Clean conversational data
If the training datasets aren’t clean or free of issues, do not expect your AI/ML model to function as intended. With conversational AI, the clarity and cleanness of its training data determines its ability to interact fluently with people.
Common issues with chatbot training data include:
Inaccurate word choices
Unclean conversational datasets usually suffer from grammar issues. Fixing those issues goes a long way in ensuring clean chatbot responses.
Relevant conversational data
Every chatbot is tackling a particular use case. Companies use chatbots for customer service (by food delivery, e-commerce, and banking services among many others), health diagnoses, and personal assistants.
For a conversational AI system to become any of the above, it needs to be fed the relevant datasets. If the chatbot at hand needs to support banking customers, it needs to understand the various processes customers perform and the issues the face. Conversational datasets that depict this help chatbots understand how to interact with such customers and it also trains them to solve customer queries and take action and responsibility.

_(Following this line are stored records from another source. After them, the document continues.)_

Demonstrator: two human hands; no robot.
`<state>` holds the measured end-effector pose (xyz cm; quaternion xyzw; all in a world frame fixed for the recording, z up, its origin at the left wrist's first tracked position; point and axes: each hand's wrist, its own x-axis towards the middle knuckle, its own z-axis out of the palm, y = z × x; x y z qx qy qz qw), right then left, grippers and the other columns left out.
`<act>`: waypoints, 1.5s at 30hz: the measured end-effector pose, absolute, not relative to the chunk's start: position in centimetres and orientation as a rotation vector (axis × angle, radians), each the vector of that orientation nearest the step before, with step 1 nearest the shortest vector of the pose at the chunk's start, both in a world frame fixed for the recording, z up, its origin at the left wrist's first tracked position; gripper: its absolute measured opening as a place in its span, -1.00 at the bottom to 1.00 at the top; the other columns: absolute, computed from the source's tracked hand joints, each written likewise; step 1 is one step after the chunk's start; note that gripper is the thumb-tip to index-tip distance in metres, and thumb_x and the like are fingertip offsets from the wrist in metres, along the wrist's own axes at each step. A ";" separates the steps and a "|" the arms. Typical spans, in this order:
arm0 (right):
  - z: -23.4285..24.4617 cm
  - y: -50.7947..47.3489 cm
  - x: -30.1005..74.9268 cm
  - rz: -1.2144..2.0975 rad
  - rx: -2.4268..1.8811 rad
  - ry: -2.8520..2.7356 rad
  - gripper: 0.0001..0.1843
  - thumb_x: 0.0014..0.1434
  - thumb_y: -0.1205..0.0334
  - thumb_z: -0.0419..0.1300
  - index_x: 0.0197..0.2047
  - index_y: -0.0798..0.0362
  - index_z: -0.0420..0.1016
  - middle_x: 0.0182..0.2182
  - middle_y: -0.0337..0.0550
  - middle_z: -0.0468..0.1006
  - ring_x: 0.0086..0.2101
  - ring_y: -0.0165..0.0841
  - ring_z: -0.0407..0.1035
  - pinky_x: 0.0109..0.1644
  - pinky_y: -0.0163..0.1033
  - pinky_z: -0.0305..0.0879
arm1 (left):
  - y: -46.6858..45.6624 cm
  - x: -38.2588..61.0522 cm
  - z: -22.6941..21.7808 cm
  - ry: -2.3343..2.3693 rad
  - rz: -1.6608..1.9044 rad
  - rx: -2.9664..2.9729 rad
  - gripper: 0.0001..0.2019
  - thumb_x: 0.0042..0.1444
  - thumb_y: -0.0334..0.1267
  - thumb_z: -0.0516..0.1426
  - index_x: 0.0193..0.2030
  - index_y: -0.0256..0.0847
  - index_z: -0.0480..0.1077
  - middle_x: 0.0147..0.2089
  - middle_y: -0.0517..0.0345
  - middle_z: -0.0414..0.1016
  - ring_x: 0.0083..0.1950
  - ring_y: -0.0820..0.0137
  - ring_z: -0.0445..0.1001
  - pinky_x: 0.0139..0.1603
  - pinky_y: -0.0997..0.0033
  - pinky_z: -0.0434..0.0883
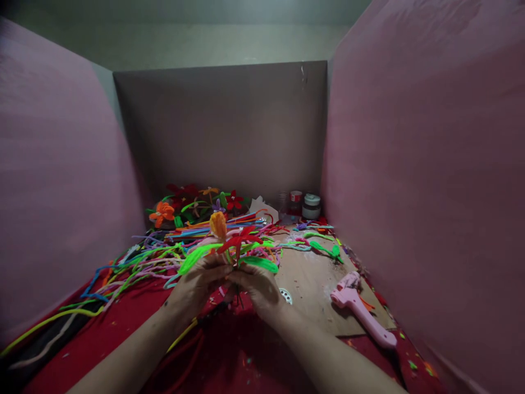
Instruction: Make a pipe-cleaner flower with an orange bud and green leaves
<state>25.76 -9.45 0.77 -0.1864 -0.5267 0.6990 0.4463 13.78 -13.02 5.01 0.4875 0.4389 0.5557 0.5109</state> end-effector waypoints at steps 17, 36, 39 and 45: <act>1.7 -9.7 26.0 1.988 -0.257 -1.004 -0.71 -0.26 0.14 0.38 -0.52 0.14 0.46 -0.68 -0.24 0.42 -0.67 -0.43 0.30 -0.66 -0.36 0.27 | -13.2 14.3 4.9 0.926 1.246 1.157 -0.81 -0.11 -0.23 0.23 -0.53 -0.33 0.39 -0.65 0.26 0.22 -0.66 0.52 0.24 -0.71 0.51 0.23; 2.9 -9.9 26.9 1.645 -0.411 -1.260 -0.82 -0.04 0.17 0.27 -0.46 0.13 0.58 -0.60 -0.19 0.52 -0.58 -0.44 0.36 -0.46 -0.34 0.25 | -13.5 17.0 6.2 0.991 1.612 1.137 -0.73 -0.17 -0.29 0.23 -0.68 -0.24 0.20 -0.69 0.34 0.12 -0.66 0.55 0.15 -0.67 0.52 0.19; 2.9 -9.9 26.9 1.614 -0.415 -1.281 -0.83 -0.03 0.18 0.27 -0.45 0.12 0.59 -0.60 -0.20 0.52 -0.57 -0.42 0.38 -0.44 -0.33 0.26 | -13.5 16.8 6.2 0.971 1.589 1.117 -0.74 -0.17 -0.30 0.23 -0.68 -0.25 0.21 -0.68 0.32 0.15 -0.65 0.55 0.17 -0.67 0.53 0.17; 2.7 -10.0 26.5 1.664 -0.357 -1.233 -0.84 -0.06 0.18 0.29 -0.46 0.12 0.58 -0.59 -0.17 0.55 -0.59 -0.38 0.40 -0.45 -0.27 0.33 | -13.0 16.1 5.6 0.864 1.518 0.969 -0.76 -0.21 -0.34 0.26 -0.63 -0.26 0.23 -0.70 0.33 0.17 -0.67 0.57 0.14 -0.70 0.55 0.12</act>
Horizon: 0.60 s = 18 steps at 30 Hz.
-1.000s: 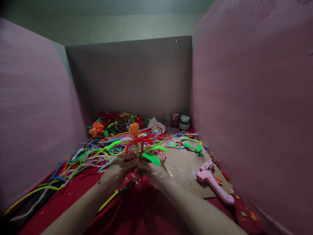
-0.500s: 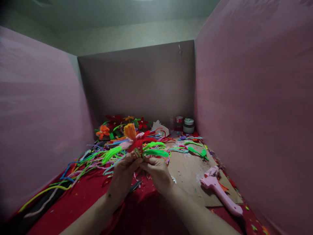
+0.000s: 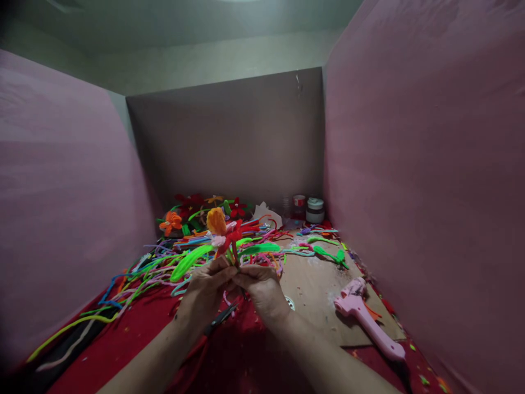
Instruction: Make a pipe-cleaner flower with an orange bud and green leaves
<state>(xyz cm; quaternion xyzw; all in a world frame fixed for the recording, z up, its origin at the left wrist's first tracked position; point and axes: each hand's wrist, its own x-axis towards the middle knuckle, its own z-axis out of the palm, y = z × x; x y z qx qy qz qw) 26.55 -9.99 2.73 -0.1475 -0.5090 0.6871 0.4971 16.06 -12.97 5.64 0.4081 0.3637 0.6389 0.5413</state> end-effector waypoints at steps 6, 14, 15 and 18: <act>3.5 -10.4 26.6 1.696 -0.348 -1.192 -0.81 -0.12 0.17 0.32 -0.55 0.15 0.53 -0.66 -0.23 0.48 -0.65 -0.46 0.33 -0.55 -0.36 0.30 | -12.7 15.3 4.8 0.814 1.357 1.022 -0.83 -0.05 -0.26 0.20 -0.51 -0.29 0.32 -0.67 0.29 0.21 -0.66 0.56 0.17 -0.66 0.53 0.19; 2.7 -10.0 26.4 1.728 -0.407 -1.160 -0.75 -0.12 0.12 0.32 -0.54 0.16 0.50 -0.66 -0.21 0.48 -0.65 -0.44 0.34 -0.59 -0.36 0.28 | -12.9 15.9 5.0 0.887 1.411 1.071 -0.84 -0.10 -0.26 0.23 -0.51 -0.34 0.40 -0.67 0.30 0.17 -0.64 0.58 0.15 -0.66 0.55 0.16; 2.6 -9.9 26.4 1.713 -0.421 -1.164 -0.75 -0.12 0.11 0.32 -0.54 0.15 0.49 -0.66 -0.22 0.48 -0.65 -0.44 0.33 -0.58 -0.35 0.29 | -12.8 16.1 4.9 0.886 1.428 1.057 -0.84 -0.13 -0.26 0.23 -0.52 -0.34 0.41 -0.68 0.31 0.17 -0.65 0.58 0.15 -0.67 0.55 0.14; 2.4 -9.8 26.3 1.639 -0.447 -1.167 -0.77 -0.10 0.12 0.31 -0.49 0.14 0.50 -0.66 -0.25 0.47 -0.65 -0.46 0.32 -0.55 -0.35 0.28 | -12.4 16.5 4.8 0.882 1.468 0.988 -0.84 -0.17 -0.29 0.25 -0.53 -0.35 0.41 -0.68 0.29 0.21 -0.66 0.60 0.14 -0.69 0.57 0.08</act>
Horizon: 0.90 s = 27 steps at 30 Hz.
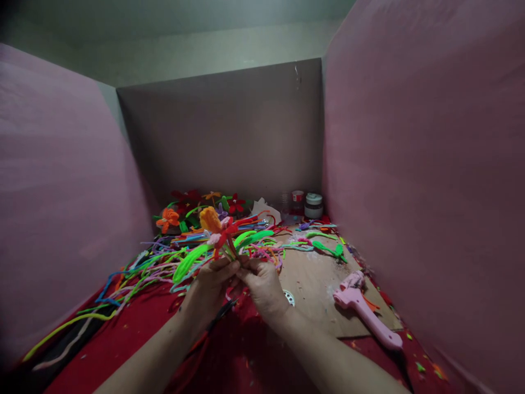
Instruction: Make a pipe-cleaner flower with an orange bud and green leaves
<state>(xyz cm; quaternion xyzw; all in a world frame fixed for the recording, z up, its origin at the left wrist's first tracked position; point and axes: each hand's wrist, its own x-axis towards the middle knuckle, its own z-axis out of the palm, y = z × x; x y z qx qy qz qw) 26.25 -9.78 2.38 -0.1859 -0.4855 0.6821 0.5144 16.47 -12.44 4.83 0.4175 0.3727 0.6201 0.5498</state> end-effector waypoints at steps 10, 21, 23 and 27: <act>3.4 -9.5 30.2 1.293 -0.697 -1.460 -0.84 -0.06 0.23 0.23 -0.35 0.05 0.57 -0.42 -0.20 0.58 -0.34 -0.33 0.41 -0.17 -0.17 0.30 | -12.3 16.3 6.6 0.968 1.543 1.078 -0.91 -0.11 -0.32 0.21 -0.45 -0.31 0.47 -0.52 0.15 0.48 -0.40 0.43 0.43 -0.27 0.47 0.32; -0.1 -11.1 35.8 0.407 -1.095 -2.402 -0.53 -0.02 0.29 0.21 0.02 0.03 0.38 -0.13 0.01 0.43 -0.11 -0.18 0.27 -0.06 -0.12 0.20 | -11.7 14.6 3.9 0.939 1.428 0.991 -0.82 -0.13 -0.27 0.24 -0.41 -0.35 0.40 -0.50 0.12 0.47 -0.45 0.42 0.46 -0.30 0.40 0.41; 0.0 -11.5 35.7 0.410 -1.076 -2.413 -0.58 0.01 0.32 0.18 -0.01 0.03 0.40 -0.17 0.00 0.43 -0.14 -0.21 0.27 -0.08 -0.15 0.21 | -11.5 14.4 3.6 0.934 1.429 0.941 -0.81 -0.11 -0.26 0.24 -0.39 -0.35 0.39 -0.51 0.12 0.48 -0.45 0.41 0.48 -0.32 0.41 0.41; 0.8 -11.4 35.2 0.640 -1.080 -2.141 -0.53 0.02 0.32 0.15 0.05 0.00 0.34 -0.23 -0.09 0.44 -0.24 -0.29 0.32 -0.13 -0.17 0.25 | -11.0 14.0 3.1 0.900 1.436 0.840 -0.85 -0.07 -0.30 0.22 -0.38 -0.34 0.38 -0.53 0.14 0.47 -0.48 0.40 0.50 -0.41 0.44 0.42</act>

A chatbot gets defined by the training data it consumes. It truly becomes what it eats. Chatbots are being adopted all across numerous areas of our lives, and results have shown that we like interacting with these intelligent beings. They make the interaction between people and organizations simpler. They enhance customer service and improve overall efficiency. But, building systems that can interact effectively with people brings about the need to learn how to be like us. That involves time taken to understand what it means to be human, and high-quality conversational datasets hold the answer to achieving that.